02. Datamosh walked before NeRF could run

Datamoshing emerged in the 2000s, drawing inspiration from glitches observed in early digital video codecs like DivX. Initially, artists experimented with introducing deliberate imperfections in jpeg files, which eventually led to the exploration of techniques for manipulating glitches in digital videos. Pioneering digital artists then skillfully utilized compression artefacts and manipulated video files by intentionally implanting flaws, resulting in captivating and expressive swirls of combined visuals.

And now, almost 2 decades later we’re seeing the same ownership of ‘digital imperfections’ within the morphing and ‘latent’ effect that is seen in the use of NeRF in video content. So it’s fair to say that the idea of essentially ‘showing your working’ with AI in the visual space will be a trend that continues to grow.

The TLDR on NeRF  – It’s the technology used in your smartphone camera to generate 3D models, it uses LIDAR (like radar) but rather than radio frequency to detect an object, it uses light instead, creating a very decent-looking depiction of your scene in 3D. It still has imperfections and these are being used as visual language as you can see in ZAYN’s MV.

03. Infinite Visuals

TikTok’s acquisition of CapCut, and the following flood of visual uniqueness hitting the platform through different templates, showcases the desire for endless creative options from the creator community.

Whether it’s a rapidly changing collaged effect set to the sounds of a Radiohead x Kendrick Lamar mashup, or videos with hundreds of frames replaced by generative visuals - this trend of ‘Infinite Visuals’ is being grasped firmly by content creators and everyday social media users alike.

Generative AI no longer requires content creators to have a camera or even be anywhere but their bedroom. The latest trends we’re seeing just requires some pre-existing content and then a blank canvas can open up the entire world.

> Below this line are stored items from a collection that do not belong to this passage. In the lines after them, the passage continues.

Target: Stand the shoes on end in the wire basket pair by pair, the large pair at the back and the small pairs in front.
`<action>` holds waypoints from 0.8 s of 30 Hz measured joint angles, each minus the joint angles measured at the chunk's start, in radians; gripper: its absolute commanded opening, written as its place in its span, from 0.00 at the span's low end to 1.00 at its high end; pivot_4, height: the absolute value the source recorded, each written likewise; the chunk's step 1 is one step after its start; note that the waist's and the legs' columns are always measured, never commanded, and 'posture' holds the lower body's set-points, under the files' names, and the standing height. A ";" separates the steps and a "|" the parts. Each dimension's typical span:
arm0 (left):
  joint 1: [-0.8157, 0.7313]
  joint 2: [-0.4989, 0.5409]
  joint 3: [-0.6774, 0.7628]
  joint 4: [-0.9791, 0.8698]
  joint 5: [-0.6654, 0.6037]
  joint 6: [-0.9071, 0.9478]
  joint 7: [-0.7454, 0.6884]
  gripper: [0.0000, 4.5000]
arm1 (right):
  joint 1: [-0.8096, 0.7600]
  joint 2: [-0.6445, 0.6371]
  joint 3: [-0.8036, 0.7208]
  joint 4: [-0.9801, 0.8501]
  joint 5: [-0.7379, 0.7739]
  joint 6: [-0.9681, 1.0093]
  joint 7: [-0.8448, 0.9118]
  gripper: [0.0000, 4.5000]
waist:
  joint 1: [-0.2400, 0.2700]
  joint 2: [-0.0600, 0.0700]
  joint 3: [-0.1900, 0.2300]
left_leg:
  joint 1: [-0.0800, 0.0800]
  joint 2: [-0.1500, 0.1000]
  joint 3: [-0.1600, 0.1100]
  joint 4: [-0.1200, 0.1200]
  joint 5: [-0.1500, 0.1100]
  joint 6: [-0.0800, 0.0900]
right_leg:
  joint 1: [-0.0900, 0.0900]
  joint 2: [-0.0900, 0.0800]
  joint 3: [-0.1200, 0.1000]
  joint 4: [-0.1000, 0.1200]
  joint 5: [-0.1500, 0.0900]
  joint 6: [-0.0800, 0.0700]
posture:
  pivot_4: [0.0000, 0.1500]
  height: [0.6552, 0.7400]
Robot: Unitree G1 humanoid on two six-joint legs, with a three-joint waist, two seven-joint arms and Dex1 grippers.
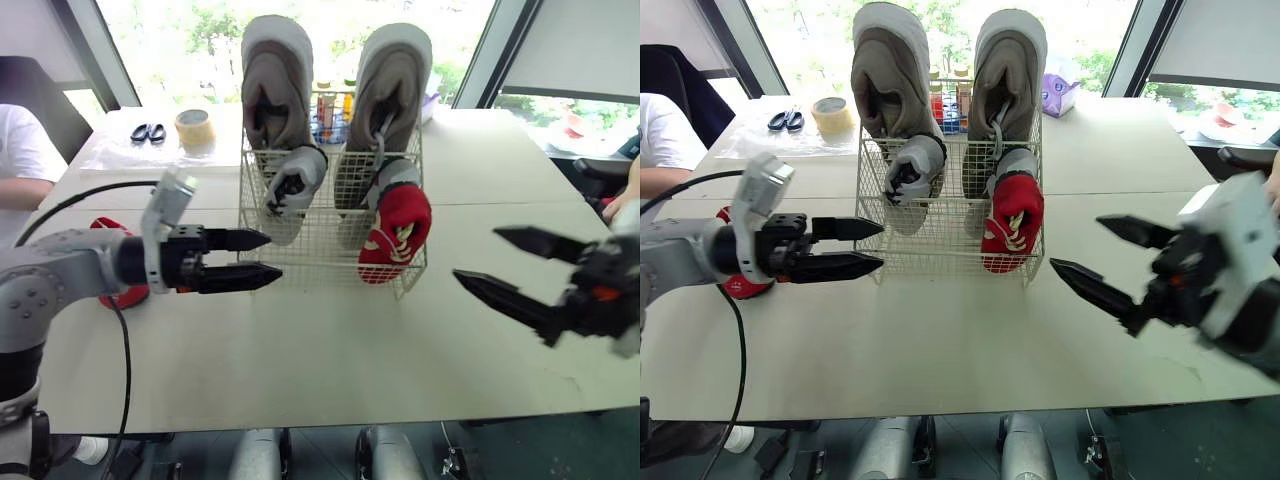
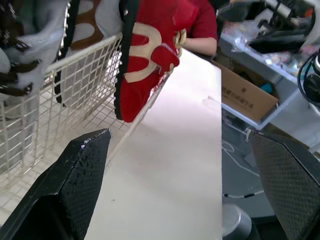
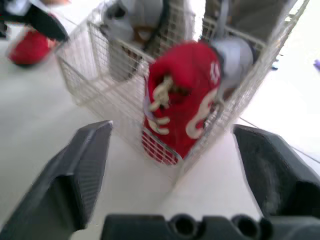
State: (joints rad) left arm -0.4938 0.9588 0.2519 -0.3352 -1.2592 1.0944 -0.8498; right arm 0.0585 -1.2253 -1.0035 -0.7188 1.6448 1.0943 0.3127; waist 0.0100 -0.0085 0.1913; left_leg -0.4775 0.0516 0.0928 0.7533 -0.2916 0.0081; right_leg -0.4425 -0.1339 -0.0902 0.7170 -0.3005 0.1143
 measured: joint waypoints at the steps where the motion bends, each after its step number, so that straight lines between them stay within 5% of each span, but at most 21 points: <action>1: 0.017 0.024 0.045 0.002 -0.023 0.019 0.028 1.00 | -0.038 -0.081 -0.021 0.110 -0.004 0.019 0.061 0.99 | -0.002 0.000 0.000 | 0.000 0.000 0.001 0.000 0.000 0.000 | -0.001 0.000 0.001 0.000 -0.001 -0.002 | 1.00 0.15; 6: 0.039 0.149 0.242 0.070 -0.089 0.119 0.252 1.00 | -0.272 -0.252 0.036 0.418 0.008 -0.046 0.303 0.99 | -0.003 0.000 0.000 | 0.000 0.001 -0.001 -0.002 0.000 0.000 | -0.001 0.000 -0.001 0.000 -0.002 -0.004 | 1.00 0.15; 10: -0.167 0.261 0.127 0.368 0.136 0.107 0.373 1.00 | -0.433 -0.328 0.394 0.377 -0.118 -0.268 0.621 0.99 | -0.002 0.002 0.000 | 0.000 0.000 0.001 -0.002 0.000 -0.001 | -0.004 0.000 -0.001 -0.001 -0.002 -0.005 | 1.00 0.15; 15: -0.414 0.232 -0.104 0.779 0.495 0.177 0.594 1.00 | -0.802 -0.182 0.809 0.378 -0.316 -0.373 0.847 0.99 | -0.003 -0.001 -0.001 | -0.011 0.000 0.006 0.000 0.001 -0.001 | -0.016 -0.001 0.003 0.004 0.000 0.000 | 1.00 0.15; 24: -0.496 0.156 -0.160 1.003 0.730 0.253 0.625 1.00 | -1.044 -0.042 1.026 0.465 -0.557 -0.332 1.092 0.99 | 0.000 -0.007 0.001 | -0.021 0.000 0.012 0.001 0.004 -0.006 | -0.025 -0.001 0.002 0.003 0.001 0.003 | 1.00 0.15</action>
State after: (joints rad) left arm -0.9897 1.1148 0.0916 0.6676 -0.5296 1.3473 -0.2251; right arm -0.9856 -1.2673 0.0223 -0.2539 1.0875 0.7618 1.4051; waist 0.0099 -0.0156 0.1920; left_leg -0.4981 0.0515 0.1045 0.7543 -0.2878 0.0022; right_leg -0.4675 -0.1351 -0.0878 0.7201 -0.2991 0.1171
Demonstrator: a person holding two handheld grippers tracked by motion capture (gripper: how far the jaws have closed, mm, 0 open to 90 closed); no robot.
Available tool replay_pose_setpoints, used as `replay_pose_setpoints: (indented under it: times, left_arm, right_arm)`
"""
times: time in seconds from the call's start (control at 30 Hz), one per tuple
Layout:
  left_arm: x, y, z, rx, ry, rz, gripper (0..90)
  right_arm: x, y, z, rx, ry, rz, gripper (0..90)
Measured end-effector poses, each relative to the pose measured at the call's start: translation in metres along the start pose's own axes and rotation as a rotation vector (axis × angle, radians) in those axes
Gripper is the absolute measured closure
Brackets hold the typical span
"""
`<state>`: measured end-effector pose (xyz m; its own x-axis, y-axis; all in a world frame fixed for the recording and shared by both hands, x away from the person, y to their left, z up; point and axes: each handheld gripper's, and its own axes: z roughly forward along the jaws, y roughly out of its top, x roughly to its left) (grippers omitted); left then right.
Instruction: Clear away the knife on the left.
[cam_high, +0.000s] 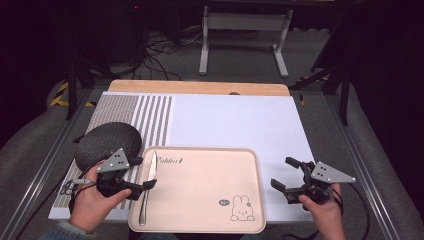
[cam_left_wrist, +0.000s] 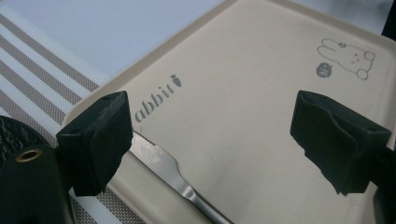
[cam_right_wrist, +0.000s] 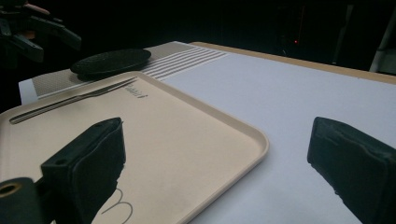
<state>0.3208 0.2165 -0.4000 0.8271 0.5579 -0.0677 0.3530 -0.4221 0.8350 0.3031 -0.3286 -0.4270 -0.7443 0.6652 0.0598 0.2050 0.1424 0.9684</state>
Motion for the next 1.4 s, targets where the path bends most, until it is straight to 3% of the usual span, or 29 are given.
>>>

While the visual language of these endless options is exciting and hugely stimulating in video content, could it (like any trend) come full circle and land us in a space of ‘anti-generative’ trends?


Anti-trends - it’s only a matter of time

The infinitely clean and stylised nature of a lot of the content being produced could also drive people towards an ‘anti-generative’ look. Now what is anti-generative? Well, it’s hard to tell, considering we’re moving towards a world where AI can generate almost any style. But the closest example to be seen in the content space is the “corecore” TikTok visual aesthetic circa 2022.

Corecore is essentially an anti-trend that can be loosely defined as similar and disparate visual and audio clips that are meant to evoke some form of emotion. Full of intentionally jarring juxtapositions, deliberately nonsensical, and a representation of the technological disarray that Gen Z and Gen Alpha find relatable in this day and age.

As featured in TIME’s piece on the trend, a popular example of corecore is from a @masonoelle TikTok video. They explain it as “a man-on-the-street style interview of a kid saying he wants to be a doctor. When asked how much he wants to make, he responds, “I’m gonna make people feel OK.” The video quickly cuts to sped-up videos of people walking in a city, a clip of Ryan Gosling in Blade Runner 2049 screaming. Then it cuts to a row of people in a casino playing slot machines and a man talking about chicken “living in the metaverse.” 

While the content itself is intended to purely evoke emotion without sense, it acts as a sort of ‘anti-content’ trend that rejects what algorithms and audiences are being told is ‘best practice’ by leading creators and platforms.

And while generative AI offers this ‘endless choice’ visual world - could we reach a point of choice paralysis?

A summer of innocence 

In short, these trends we see emerging will become symbolic of 2023 (and MAYBE 2024), not a decade like previous technologies – because AI is moving and upgrading SO quickly. 

They’ll become a callback to a time when we were playing and discovering new AI toys. Whilst big tech companies and scientists fight against each other over the speed and consequences of AI and how quickly it’s advancing – designers, artists and content creators can blissfully explore these new possibilities.